Kierkegaard on Doing the Thing

In what feels like another lifetime (or, as we Texans say, a-whole-nother lifetime), I spent a ton of time delving into Søren Kierkegaard's life and work. What especially interested me was his understanding of knowledge. For Kierkegaard, there was a difference between kinds of knowledge, which I think still bears out today.

Roughly, knowledge was broken into two broad categories that further splintered after that breakdown:

  1. Objective
  2. Subjective

Objective knowledge could be either absolutely certain or relatively certain. I.e., mathematical and purely logical truths are knowable with 100% certainty. 2+2 can be nothing other than 4, and that must be true in any universe. Relatively certain objective knowledge was more in the realm of historical or scientific truth. But it's objective because it's a truth about the external world.

Subjective knowledge, on the other hand, splinters into true subjective and pseudo-subjective knowledge. Pseudo subjective knowledge is a kind of acting knowledge that we don't enact in our daily lives, despite "knowing" that it is true. E.g., I can "know" that I should treat those around me with respect and graciousness but not act on that "knowledge." (And one gets the sense that Kierkegaard would say, "Well... do you really know that then?"). True subjective knowledge is just what it sounds like: it is when we "know" that something is true, and we act on that truth.

I've found myself thinking about this some again w/r/t the whole open web thing going on right now. I cam across a really beautiful website yesterday: Maggie Applleton is a writer who focuses on anthropology and technology. She has an essay on the origins of digital gardening, which is a topic I'm personally interested in, because it's an embodiment of what I want the web to be like for people. Open curiosity, the willingness to explore a subject one knows little about, building a digital space that sprawls.

Another note I came across was from Andy Matuschak's site about content creators who make it their job to write about note-taking and productivity:

But most people who write about note-taking don’t seem particularly accomplished in their own fields, whatever those may be. In fact, most such writers aren’t applying their notes to some exogenous creative problem: their primary creative work is writing about productivity. These writers offer advice on note-taking to help scientists and executives with the challenges of their work, but the advice was developed in a context disconnected from those external realities.

This is something that has bothered me about this "sphere" of the internet as I've delved into it. Many indie-web people that I've come across so far aren't self-hosted and writing a blog about, say, running and fitness, or self-sufficiency, or coffee and travel. It's like many of them are stuck in this meta-writing thing where they're stuck writing about writing about the thing.

Kierkegaard tangentially talks about this issue regarding Christendom and the bishops in Denmark in the 19th century. Christianity for them wasn't about the life that ought to be lived. It was self-referential all the way down. The university scholars and influential and wealthy priests and bishops of the Lutheran Church were obsessed with status or producing "new" theological work. They were not interested in living the life the Christianity demanded from them. They pushed what should have been subjective knowledge into the objective sphere. And by doing so, they cheapened what faith was actually supposed to be; they stood on the outside of Christianity, looking in and examining it rather than taking the leap into it and living the faith they professed with such certainty.

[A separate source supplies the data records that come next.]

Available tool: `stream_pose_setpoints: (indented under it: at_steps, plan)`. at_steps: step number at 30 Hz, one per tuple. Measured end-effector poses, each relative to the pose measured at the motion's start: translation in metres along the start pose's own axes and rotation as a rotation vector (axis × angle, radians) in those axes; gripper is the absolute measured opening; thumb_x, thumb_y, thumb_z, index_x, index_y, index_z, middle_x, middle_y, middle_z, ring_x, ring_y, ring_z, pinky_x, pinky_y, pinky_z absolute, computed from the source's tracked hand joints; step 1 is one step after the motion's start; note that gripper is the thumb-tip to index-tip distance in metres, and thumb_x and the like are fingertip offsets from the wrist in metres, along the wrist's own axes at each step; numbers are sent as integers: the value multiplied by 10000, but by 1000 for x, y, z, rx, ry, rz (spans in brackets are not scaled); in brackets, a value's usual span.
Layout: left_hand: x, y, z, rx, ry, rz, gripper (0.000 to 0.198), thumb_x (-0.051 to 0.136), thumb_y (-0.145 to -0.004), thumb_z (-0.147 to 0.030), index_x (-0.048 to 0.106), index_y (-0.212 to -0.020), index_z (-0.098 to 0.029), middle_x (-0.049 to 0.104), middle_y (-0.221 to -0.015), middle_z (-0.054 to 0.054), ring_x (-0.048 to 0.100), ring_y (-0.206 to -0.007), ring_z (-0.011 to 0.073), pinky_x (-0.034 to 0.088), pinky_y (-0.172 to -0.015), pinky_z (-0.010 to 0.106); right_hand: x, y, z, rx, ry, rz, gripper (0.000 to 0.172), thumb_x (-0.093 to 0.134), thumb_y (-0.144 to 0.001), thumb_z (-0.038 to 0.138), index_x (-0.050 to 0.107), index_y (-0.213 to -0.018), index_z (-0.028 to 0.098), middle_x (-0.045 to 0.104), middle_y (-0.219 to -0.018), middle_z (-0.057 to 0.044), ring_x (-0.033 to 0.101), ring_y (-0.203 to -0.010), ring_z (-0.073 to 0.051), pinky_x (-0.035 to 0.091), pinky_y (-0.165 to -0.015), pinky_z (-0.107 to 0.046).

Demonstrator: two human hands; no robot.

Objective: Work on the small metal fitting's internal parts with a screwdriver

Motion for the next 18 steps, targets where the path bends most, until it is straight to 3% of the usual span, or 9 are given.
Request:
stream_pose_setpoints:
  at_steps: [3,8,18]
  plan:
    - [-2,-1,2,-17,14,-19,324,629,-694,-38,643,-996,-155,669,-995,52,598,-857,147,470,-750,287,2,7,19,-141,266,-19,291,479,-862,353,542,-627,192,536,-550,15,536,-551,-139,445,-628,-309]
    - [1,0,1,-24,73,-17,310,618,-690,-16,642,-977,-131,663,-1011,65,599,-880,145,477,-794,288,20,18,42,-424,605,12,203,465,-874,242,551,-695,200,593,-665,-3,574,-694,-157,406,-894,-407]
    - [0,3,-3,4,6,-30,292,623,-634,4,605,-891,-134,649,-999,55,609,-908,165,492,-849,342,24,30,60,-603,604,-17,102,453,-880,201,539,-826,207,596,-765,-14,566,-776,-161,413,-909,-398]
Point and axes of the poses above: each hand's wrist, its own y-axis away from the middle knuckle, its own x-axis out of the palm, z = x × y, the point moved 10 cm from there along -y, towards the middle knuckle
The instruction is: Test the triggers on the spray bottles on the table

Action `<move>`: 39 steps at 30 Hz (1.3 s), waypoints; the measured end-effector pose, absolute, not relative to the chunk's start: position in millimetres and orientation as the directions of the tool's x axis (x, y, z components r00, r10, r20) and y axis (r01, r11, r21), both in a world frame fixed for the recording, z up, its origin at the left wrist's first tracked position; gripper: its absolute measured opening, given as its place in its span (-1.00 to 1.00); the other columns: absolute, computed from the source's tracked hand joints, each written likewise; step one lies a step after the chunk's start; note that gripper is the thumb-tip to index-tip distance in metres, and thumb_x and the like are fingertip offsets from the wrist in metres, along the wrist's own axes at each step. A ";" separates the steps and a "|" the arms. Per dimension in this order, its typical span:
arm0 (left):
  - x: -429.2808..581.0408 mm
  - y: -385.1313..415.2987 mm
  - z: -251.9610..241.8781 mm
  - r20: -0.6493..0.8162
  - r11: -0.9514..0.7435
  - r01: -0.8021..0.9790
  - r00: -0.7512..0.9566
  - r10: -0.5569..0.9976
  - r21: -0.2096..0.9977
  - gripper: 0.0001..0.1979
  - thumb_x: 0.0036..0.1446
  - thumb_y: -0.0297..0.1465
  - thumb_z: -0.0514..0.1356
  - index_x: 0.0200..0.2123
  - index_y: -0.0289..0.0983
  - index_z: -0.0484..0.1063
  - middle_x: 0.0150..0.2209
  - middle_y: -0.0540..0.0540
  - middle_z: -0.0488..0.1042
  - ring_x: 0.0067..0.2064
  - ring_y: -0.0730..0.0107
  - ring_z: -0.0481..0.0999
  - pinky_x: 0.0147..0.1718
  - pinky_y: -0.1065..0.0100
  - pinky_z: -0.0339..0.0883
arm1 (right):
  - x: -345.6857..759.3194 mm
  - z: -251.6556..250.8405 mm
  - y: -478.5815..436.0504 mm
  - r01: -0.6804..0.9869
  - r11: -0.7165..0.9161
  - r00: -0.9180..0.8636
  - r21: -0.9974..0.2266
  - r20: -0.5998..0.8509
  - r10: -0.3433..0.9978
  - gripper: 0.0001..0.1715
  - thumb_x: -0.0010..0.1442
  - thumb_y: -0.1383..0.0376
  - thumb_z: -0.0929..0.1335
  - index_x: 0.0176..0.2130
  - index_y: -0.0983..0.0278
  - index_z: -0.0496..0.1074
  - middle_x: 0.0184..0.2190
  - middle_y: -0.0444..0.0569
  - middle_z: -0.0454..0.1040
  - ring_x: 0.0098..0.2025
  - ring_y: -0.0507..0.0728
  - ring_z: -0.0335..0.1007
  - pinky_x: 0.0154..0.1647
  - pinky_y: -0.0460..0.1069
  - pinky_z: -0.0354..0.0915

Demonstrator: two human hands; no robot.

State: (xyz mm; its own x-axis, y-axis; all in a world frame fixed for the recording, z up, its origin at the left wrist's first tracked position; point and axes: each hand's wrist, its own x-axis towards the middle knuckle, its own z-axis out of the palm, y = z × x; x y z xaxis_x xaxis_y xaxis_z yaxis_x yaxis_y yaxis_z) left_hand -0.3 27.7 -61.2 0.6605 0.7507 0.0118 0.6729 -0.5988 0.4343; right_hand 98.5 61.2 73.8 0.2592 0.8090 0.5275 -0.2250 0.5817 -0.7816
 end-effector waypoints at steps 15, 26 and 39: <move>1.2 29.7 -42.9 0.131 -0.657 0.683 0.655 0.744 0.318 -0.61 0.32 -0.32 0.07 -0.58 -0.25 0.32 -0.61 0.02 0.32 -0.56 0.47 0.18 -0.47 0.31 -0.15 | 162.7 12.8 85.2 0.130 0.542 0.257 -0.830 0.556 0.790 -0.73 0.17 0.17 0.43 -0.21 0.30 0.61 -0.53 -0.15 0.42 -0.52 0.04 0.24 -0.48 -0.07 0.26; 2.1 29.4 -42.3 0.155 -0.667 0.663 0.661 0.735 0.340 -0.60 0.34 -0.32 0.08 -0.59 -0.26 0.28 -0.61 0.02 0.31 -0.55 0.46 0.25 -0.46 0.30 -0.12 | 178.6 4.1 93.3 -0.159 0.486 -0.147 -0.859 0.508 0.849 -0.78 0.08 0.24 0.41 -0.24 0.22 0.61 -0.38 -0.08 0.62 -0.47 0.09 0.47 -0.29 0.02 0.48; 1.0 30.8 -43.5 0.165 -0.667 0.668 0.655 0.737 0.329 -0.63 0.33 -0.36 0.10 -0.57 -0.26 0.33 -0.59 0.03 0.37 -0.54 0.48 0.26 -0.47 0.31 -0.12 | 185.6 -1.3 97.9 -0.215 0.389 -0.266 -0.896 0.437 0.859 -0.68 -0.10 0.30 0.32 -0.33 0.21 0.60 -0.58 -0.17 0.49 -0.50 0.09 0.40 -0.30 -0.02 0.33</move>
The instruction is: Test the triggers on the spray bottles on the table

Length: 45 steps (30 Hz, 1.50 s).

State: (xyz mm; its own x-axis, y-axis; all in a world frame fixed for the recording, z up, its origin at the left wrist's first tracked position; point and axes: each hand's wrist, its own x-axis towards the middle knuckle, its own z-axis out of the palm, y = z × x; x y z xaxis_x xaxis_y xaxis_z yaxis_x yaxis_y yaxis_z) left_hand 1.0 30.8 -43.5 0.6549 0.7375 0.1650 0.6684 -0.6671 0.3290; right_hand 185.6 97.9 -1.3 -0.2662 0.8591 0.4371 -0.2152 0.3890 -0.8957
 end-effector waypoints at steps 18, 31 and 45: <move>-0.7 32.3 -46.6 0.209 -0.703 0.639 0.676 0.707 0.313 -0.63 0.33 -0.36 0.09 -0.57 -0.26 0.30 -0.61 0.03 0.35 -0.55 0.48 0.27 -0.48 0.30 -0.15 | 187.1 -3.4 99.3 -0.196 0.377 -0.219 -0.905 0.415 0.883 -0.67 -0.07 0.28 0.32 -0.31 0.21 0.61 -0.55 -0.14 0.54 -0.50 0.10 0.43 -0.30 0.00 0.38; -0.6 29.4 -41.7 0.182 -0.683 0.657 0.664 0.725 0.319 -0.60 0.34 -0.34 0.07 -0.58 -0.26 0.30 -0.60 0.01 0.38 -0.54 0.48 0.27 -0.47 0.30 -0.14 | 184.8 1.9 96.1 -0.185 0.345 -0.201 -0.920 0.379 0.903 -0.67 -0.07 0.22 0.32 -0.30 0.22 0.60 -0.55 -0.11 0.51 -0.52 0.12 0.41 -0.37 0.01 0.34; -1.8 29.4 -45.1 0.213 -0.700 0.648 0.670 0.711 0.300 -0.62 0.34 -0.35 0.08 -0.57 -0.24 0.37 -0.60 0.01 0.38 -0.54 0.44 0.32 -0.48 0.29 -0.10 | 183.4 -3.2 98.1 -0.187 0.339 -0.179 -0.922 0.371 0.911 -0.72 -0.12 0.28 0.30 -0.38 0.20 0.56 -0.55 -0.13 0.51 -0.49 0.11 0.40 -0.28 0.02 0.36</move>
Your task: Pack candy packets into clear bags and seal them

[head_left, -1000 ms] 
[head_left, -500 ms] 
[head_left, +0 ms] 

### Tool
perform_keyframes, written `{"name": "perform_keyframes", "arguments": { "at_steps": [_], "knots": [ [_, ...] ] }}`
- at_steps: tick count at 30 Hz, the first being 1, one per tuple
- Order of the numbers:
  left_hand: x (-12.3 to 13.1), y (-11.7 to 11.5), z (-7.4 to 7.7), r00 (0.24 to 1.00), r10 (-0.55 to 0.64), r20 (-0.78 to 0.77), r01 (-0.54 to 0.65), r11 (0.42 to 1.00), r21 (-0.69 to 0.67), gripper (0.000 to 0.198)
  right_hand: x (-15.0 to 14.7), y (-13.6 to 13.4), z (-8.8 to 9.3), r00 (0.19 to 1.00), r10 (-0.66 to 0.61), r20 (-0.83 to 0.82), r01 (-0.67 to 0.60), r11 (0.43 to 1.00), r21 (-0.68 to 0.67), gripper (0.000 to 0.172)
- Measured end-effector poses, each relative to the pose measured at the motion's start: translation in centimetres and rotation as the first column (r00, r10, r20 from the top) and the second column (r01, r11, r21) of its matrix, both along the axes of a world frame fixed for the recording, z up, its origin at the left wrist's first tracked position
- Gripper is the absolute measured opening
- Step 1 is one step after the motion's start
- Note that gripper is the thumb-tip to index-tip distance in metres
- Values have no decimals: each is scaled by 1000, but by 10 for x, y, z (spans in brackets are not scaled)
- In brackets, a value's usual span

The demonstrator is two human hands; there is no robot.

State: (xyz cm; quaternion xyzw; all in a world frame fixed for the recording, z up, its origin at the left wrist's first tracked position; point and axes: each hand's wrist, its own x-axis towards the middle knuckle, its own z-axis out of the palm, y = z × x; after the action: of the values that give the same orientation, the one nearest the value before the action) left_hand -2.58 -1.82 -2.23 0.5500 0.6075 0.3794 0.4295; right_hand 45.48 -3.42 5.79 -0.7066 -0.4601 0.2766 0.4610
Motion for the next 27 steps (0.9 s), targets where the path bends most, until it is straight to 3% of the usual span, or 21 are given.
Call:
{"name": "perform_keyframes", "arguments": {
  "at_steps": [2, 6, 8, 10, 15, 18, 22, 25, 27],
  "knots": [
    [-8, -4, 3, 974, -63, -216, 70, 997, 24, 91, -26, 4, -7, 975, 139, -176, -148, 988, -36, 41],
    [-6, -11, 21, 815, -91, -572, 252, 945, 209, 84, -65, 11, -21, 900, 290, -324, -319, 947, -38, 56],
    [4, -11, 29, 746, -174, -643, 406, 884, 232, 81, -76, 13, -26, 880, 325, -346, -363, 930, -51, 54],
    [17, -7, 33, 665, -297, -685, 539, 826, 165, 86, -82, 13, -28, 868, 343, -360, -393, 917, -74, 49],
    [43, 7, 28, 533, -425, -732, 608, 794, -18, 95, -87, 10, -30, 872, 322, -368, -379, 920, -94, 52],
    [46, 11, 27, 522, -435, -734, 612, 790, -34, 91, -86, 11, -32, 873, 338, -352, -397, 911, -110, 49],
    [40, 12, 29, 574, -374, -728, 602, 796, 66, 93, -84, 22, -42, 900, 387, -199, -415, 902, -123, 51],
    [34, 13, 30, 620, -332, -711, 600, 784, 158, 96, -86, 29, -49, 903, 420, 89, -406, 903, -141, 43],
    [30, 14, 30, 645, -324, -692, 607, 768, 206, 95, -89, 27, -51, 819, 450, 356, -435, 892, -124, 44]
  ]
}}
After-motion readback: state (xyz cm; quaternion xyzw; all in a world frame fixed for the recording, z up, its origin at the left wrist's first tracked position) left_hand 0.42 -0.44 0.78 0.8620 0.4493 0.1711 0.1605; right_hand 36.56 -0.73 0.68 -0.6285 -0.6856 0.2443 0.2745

Similarly, what I want from (what I hope is) this new moment in the web's development is average, everyday people learning the value of self-hosting and owning your own space. And then I want to see those people using their digital homes to build beautiful things and talk about what they're passionate about.

I'd perhaps encourage the technologically-minded folks (myself included) in this space to jump in and explore topics outside of technology in our digital homes. Are you a developer by day, but roast coffee at night? Write about that, because I want to read it? Are you researching the history of vaccines, or ultramarathons, or knitting? Post about it, make some digital gardens, let's see it!